Mais les preuves de l’existence et des perfections de Dieu, tirées de l’idée que nous avons de l’intini, sont preuves de simple vue. On voit qu’il y a un Dieu des que l’on voit l’infini ; parce que l’existence nécessaire est renfermée dans l’idée de l’infini, et qu’il n’y a rien que l’infini qui nous puisse donner l’idée que nous avons d’un être infini[1]. Le premier principe de nos connaissances est que le néant n’est pas visible ; d’où il suit que si l’on pense à l’infini, il faut qu’il soit. On voit aussi que Dieu n’est point trompeur, parce que, sachant qu’il est íntiniment parfait et que l’infini ne peut manquer d’aucune perfection, on voit clairement qu’il ne veut pas nous séduire, et même qu’il ne le peut pas, puisqu’il ne peut que ce qu’il veut ou que ce qu’il est capable de vouloir.
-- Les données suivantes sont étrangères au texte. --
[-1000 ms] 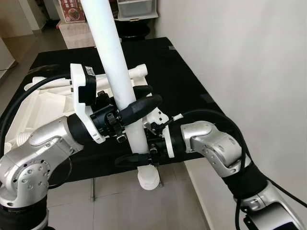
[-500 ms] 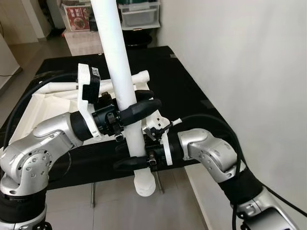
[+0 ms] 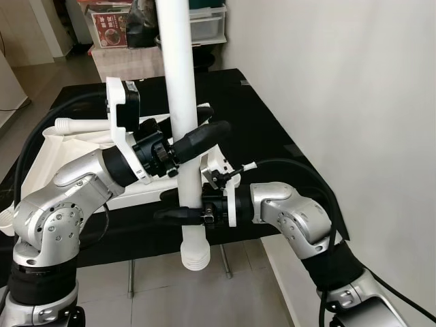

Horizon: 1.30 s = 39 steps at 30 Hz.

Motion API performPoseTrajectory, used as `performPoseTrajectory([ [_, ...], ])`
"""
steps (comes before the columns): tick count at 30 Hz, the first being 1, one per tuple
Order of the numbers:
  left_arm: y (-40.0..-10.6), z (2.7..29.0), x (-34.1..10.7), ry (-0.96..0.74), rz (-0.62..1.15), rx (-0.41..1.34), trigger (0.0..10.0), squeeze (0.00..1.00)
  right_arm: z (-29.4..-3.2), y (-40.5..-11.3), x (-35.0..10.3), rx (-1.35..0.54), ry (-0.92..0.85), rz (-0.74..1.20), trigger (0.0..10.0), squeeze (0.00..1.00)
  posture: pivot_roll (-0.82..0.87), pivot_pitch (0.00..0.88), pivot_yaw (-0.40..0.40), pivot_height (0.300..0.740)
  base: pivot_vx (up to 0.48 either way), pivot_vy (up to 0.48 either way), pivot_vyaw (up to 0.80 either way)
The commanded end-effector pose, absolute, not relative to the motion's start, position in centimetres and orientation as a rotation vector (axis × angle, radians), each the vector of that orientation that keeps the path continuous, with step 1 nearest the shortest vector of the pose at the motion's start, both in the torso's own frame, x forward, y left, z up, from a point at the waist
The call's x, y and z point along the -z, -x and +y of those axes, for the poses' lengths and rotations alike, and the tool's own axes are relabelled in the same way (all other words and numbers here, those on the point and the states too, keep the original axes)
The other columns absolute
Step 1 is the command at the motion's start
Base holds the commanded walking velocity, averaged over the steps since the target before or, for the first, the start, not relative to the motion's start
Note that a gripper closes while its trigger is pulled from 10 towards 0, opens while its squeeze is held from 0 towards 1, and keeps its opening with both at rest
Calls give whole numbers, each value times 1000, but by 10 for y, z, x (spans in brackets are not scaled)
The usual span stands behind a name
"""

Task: Building children table

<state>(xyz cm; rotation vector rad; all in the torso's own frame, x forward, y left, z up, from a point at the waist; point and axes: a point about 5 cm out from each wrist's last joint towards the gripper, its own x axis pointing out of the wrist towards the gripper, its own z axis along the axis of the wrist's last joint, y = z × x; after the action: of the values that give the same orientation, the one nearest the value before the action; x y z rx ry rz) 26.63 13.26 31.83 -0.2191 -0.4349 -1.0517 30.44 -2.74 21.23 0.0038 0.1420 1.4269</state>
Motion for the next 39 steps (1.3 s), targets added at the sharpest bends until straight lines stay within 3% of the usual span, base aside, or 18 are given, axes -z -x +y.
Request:
performPoseTrajectory([
  [1, -265, 136, -330, 226, -510, 1017, 10000, 1000, -26, -313, -208, -1346, -4, 172, 0, 0, -53, 87, 23, 740, 0, 0, 0],
  [7, -265, 162, -335, 288, -565, 860, 10000, 1000, -41, -337, -215, -1136, -43, 121, 0, 0, -49, 98, 24, 740, 0, 0, 0],
  [12, -258, 190, -330, 357, -599, 625, 10000, 1000, -63, -358, -233, -904, -145, -13, 0, 0, -43, 108, 21, 740, 0, 0, 0],
  [21, -245, 182, -292, 451, -475, 505, 10000, 1000, -83, -374, -270, -728, -362, -209, 0, 0, -25, 131, 13, 740, 0, 0, 0],
  [22, -243, 174, -279, 448, -413, 504, 10000, 153, -82, -375, -275, -743, -370, -229, 5922, 0, -14, 147, 13, 740, 0, 0, 0],
  [24, -242, 168, -270, 444, -374, 506, 10000, 153, -81, -375, -279, -755, -373, -240, 5922, 0, -14, 147, 13, 740, 0, 0, 0],
  [25, -238, 158, -253, 407, -291, 516, 10000, 0, -76, -376, -283, -794, -337, -250, 10000, 0, -8, 171, 13, 740, 0, 0, 0],
  [31, -212, 129, -196, 183, -12, 589, 10000, 0, -54, -370, -286, -1039, -107, -256, 10000, 0, 10, 250, 12, 740, 0, 0, 0],
  [32, -200, 126, -185, 138, 40, 578, 10000, 0, -49, -370, -292, -1157, -73, -270, 10000, 0, 14, 282, 9, 740, 0, 0, 0],
  [39, -179, 126, -179, 69, 74, 485, 10000, 0, -55, -375, -308, -1291, -99, -290, 10000, 0, 55, 390, 6, 740, 0, 0, 0],
])
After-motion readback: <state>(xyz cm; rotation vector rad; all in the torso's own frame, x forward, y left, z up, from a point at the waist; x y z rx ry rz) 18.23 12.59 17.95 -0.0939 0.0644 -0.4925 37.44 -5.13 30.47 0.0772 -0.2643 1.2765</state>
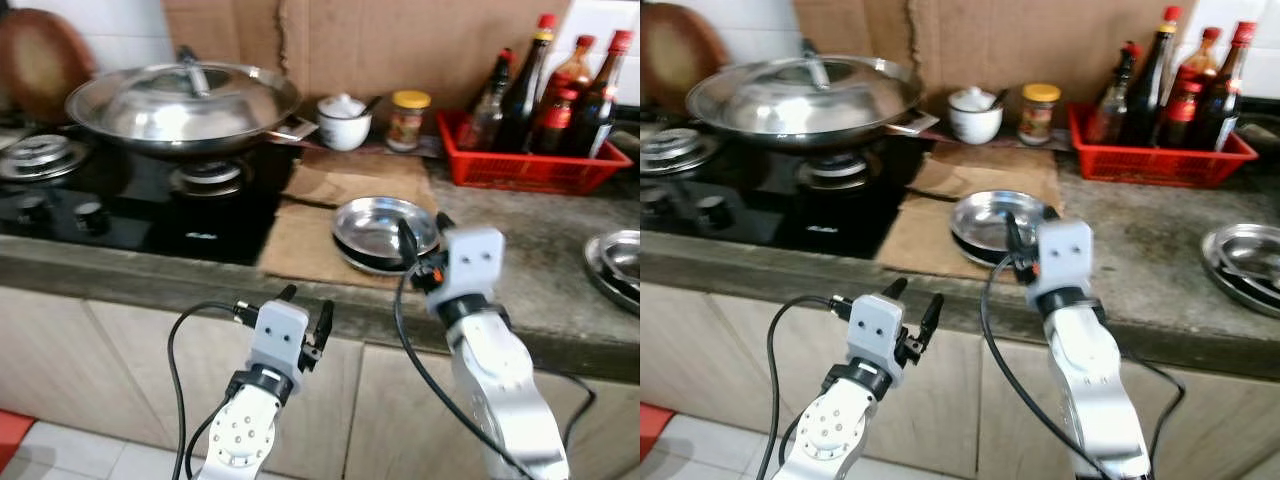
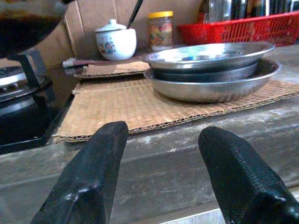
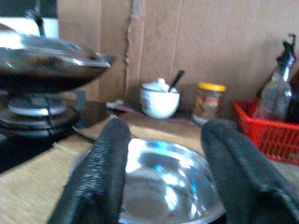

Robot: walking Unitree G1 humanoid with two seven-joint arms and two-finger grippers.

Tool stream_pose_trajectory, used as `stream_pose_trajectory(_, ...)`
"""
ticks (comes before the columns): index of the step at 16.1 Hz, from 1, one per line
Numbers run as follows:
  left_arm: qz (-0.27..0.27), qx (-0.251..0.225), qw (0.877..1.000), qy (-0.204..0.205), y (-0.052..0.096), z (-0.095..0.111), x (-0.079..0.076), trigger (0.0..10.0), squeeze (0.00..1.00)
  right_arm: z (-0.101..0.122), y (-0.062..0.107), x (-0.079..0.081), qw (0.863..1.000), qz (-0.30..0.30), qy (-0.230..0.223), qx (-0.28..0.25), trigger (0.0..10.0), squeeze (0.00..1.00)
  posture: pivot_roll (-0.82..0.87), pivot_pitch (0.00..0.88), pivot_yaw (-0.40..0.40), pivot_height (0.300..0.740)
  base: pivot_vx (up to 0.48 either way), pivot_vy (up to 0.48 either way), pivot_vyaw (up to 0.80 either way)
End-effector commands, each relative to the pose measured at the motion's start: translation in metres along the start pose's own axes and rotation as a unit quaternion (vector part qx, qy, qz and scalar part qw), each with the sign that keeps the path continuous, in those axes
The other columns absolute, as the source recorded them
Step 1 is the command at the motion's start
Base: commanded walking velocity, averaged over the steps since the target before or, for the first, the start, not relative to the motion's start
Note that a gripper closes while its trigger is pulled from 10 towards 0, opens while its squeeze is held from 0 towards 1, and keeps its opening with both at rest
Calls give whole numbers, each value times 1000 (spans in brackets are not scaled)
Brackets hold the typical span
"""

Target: Kitchen organization

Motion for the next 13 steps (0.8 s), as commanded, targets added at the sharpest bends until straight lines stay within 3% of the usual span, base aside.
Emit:
stream_pose_trajectory(1,-6,-2,1000,-1,0,2,-3,10000,0,-3,-4,-6,1000,-3,-13,19,10000,1000,68,0,-38,740,0,0,0)
stream_pose_trajectory(3,-9,1,1000,-3,0,2,-4,10000,0,-8,-12,-6,999,-1,6,52,10000,1000,67,0,-39,740,0,0,0)
stream_pose_trajectory(4,-10,3,1000,-4,1,1,-4,10000,0,-11,-22,-4,997,4,9,77,10000,0,69,0,-43,740,0,0,0)
stream_pose_trajectory(7,-10,4,1000,-5,2,0,-6,10000,0,-14,-35,-11,993,-38,10,114,10000,0,76,0,-53,740,0,0,0)
stream_pose_trajectory(9,-5,5,1000,-7,2,0,-7,10000,0,-12,-50,-11,986,2,-39,165,10000,0,79,0,-64,740,0,0,0)
stream_pose_trajectory(11,-5,4,1000,-5,2,0,-8,10000,0,-13,-62,-25,976,-35,-42,211,10000,0,79,0,-67,740,0,0,0)
stream_pose_trajectory(13,-6,3,1000,-5,2,1,-9,10000,0,-12,-70,-26,972,-39,-54,224,10000,0,80,0,-74,740,0,0,0)
Point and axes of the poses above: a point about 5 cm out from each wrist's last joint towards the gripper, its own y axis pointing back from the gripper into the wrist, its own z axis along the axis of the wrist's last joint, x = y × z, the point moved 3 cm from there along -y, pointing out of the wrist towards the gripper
Ainsi il y a un Dieu et un Dieu véritable qui ne nous trompe jamais, quoiqu’il ne nous éclaire pas toujours et que nous nous trompions souvent lorsqu’il ne nous éclaire pas. Toutes ces vérités se voient de simple vue par des esprits attentifs, quoiqu’il semble que nous fassions ici des raisonnements pour les exposer aux autres. On peut les supposer comme des principes incontestables sur lesquels

  1. Voyez les deux premiers Entretiens sur la Métaphysique, et ci-dessus page 86.